To do:
Your answer should be the lines below from the one with "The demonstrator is" to the one with "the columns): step", both included, given again exactly and with nothing added.

▬▬▬▬▬▬▬▬▬▬

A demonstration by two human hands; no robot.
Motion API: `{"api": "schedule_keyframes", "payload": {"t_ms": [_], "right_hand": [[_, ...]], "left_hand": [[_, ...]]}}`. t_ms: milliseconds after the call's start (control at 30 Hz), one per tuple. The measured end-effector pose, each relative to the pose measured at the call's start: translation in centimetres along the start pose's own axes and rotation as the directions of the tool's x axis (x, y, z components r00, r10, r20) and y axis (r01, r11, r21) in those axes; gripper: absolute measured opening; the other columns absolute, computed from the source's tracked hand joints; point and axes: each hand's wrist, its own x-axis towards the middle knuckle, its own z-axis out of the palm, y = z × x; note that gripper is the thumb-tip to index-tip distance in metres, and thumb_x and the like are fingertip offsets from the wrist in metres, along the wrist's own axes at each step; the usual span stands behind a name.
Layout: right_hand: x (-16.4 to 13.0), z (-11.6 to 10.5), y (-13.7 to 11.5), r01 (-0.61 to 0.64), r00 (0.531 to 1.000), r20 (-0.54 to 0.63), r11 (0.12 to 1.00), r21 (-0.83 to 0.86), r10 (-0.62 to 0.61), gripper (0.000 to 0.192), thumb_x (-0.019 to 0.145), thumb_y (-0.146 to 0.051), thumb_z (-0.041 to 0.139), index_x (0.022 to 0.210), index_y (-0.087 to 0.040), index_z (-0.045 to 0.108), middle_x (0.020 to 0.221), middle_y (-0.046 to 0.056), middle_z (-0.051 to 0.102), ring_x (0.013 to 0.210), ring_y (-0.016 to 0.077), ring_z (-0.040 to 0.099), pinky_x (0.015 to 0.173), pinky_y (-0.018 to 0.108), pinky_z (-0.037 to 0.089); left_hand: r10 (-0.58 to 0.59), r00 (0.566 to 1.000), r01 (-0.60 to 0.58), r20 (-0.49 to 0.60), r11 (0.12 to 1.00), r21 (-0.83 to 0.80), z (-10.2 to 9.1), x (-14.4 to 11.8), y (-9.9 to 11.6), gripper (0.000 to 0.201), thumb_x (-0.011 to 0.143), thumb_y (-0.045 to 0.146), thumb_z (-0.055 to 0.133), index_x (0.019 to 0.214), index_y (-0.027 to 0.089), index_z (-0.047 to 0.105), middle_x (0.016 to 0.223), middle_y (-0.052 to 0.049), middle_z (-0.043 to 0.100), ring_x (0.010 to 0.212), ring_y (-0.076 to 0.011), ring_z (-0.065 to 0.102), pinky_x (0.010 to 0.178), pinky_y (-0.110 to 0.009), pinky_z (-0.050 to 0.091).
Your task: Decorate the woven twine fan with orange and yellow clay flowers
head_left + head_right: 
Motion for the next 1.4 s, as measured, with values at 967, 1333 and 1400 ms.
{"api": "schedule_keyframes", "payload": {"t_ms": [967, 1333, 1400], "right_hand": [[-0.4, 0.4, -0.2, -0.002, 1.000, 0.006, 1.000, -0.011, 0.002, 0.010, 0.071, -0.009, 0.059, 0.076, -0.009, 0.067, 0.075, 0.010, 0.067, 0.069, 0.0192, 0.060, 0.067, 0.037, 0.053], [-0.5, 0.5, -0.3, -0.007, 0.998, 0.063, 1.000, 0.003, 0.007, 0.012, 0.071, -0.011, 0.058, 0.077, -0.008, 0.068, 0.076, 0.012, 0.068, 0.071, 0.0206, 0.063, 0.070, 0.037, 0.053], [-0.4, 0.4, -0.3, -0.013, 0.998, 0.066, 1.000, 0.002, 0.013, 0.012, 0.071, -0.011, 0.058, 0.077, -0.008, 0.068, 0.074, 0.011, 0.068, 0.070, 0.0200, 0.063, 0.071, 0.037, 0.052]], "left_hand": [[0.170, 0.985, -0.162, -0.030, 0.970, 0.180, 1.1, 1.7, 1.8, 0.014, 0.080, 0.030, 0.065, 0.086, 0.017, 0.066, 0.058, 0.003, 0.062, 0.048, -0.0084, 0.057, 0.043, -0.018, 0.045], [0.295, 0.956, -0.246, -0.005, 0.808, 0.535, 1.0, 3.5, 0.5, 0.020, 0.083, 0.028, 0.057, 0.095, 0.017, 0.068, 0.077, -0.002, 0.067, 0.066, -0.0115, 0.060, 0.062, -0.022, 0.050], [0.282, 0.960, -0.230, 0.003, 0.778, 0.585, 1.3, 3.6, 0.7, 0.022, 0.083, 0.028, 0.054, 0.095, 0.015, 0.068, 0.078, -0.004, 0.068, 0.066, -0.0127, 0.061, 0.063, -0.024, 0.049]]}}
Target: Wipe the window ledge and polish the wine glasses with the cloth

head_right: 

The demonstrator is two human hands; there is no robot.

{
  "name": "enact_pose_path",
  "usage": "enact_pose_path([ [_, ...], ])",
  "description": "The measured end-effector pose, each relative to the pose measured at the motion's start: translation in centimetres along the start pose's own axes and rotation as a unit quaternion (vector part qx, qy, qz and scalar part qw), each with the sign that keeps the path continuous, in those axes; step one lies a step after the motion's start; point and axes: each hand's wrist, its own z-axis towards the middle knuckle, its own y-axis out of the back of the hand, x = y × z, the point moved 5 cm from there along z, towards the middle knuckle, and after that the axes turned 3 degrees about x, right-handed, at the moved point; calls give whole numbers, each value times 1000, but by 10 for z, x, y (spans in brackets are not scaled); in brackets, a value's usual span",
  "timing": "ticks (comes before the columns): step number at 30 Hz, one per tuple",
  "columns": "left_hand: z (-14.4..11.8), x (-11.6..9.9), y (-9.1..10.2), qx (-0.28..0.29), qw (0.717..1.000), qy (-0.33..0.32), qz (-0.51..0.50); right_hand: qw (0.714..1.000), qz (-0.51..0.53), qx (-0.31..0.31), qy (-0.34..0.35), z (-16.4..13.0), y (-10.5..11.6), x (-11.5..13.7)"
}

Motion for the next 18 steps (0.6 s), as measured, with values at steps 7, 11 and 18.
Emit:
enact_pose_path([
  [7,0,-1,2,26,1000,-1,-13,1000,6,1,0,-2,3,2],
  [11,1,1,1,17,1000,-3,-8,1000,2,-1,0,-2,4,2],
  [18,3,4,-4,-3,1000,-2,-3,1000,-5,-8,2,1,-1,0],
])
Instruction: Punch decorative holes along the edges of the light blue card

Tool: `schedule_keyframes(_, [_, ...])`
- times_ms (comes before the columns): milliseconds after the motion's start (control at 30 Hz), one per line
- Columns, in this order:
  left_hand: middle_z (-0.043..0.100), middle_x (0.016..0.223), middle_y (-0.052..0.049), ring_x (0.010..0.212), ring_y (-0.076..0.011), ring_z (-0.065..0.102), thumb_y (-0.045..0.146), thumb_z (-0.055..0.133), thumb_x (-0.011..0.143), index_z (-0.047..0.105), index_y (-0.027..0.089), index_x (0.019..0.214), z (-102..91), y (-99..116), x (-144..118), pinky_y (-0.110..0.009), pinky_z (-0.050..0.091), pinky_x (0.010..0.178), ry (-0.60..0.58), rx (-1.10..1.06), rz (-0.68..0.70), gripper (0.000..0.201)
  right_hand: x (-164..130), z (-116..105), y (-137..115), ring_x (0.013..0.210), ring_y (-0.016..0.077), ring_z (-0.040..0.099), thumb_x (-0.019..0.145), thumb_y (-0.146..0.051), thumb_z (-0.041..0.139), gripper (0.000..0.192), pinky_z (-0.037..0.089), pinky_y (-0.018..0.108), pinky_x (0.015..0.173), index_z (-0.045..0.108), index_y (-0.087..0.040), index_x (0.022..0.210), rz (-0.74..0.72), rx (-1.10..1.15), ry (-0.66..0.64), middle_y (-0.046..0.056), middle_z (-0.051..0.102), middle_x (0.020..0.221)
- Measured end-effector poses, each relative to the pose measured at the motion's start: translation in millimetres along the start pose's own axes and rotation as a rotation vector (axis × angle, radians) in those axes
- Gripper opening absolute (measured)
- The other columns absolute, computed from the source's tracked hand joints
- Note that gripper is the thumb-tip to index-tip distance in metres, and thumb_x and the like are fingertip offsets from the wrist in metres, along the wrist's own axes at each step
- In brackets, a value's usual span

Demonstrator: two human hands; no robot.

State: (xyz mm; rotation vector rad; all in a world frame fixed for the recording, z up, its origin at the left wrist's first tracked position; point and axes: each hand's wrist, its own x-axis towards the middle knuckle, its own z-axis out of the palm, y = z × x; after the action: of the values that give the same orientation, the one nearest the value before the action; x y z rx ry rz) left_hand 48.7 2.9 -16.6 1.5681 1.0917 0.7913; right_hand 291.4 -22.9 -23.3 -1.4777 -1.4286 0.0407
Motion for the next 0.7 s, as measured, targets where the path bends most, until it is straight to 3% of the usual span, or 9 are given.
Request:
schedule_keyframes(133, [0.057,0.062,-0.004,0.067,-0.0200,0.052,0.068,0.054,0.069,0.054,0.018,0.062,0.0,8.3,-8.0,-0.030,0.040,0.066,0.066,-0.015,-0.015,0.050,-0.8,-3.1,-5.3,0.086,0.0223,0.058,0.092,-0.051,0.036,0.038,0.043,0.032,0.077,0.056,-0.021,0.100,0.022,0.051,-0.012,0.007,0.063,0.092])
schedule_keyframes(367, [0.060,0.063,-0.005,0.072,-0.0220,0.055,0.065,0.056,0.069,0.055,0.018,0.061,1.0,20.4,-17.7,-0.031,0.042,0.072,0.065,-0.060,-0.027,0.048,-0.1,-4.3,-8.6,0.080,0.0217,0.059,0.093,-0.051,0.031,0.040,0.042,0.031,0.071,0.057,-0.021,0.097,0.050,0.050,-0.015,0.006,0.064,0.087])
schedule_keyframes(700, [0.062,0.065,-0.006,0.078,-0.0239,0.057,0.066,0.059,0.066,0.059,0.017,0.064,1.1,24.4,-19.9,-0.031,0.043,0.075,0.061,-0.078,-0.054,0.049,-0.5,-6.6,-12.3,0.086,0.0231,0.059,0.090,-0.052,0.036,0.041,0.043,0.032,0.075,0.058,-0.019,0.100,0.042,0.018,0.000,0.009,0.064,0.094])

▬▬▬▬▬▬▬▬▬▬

Response:
The demonstrator is two human hands; there is no robot.

{
  "name": "enact_pose_path",
  "usage": "enact_pose_path([ [_, ...], ])",
  "description": "The measured end-effector pose, each relative to the pose measured at the motion's start: translation in centimetres along the start pose's own axes and rotation as a unit quaternion (vector part qx, qy, qz and scalar part qw), each with the sign that keeps the path continuous, in those axes; step one lies a step after the motion's start; point and axes: each hand's wrist, its own z-axis towards the middle knuckle, its own y-axis out of the back of the hand, x = y × z, the point moved 5 cm from there along z, towards the middle knuckle, and after that the axes turned 3 degrees about x, right-handed, at the moved point; calls give whole numbers, each value times 1000, but by 10 for z, x, y (spans in brackets are not scaled); in brackets, a value's usual span",
  "timing": "ticks (comes before the columns): step number at 30 Hz, one per tuple",

The exercise requires nothing else.